### WORK TASK:
The expected output is exactly the lines below, starting at the line with "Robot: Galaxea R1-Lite" and ending at the line with "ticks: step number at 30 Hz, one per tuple", both included; no other line belongs in it.

= Beginning of Section =

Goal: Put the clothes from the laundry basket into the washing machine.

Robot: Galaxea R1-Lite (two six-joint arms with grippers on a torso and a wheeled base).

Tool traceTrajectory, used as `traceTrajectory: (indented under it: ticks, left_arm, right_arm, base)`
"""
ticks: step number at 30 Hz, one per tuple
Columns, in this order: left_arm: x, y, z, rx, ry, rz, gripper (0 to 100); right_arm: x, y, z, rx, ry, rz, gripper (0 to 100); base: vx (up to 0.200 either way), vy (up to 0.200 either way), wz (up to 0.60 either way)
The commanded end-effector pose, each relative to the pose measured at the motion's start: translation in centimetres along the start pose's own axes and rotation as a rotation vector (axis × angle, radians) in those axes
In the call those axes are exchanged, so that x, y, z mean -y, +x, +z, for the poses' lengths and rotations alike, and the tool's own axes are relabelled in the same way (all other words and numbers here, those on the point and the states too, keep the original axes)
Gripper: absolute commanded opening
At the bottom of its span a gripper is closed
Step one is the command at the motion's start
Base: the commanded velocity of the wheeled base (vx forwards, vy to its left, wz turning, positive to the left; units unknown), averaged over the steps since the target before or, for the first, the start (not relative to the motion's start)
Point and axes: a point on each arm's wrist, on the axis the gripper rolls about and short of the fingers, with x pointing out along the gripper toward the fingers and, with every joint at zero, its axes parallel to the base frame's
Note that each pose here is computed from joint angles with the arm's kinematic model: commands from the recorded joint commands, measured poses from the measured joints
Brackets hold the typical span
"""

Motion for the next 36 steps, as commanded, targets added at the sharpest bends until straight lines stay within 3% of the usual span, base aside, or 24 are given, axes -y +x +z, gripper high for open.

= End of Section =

### SOLUTION TO THIS PROBLEM:
Robot: Galaxea R1-Lite (two six-joint arms with grippers on a torso and a wheeled base).

Tool traceTrajectory, used as `traceTrajectory: (indented under it: ticks, left_arm, right_arm, base)`
"""
ticks: step number at 30 Hz, one per tuple

This exercise is now done.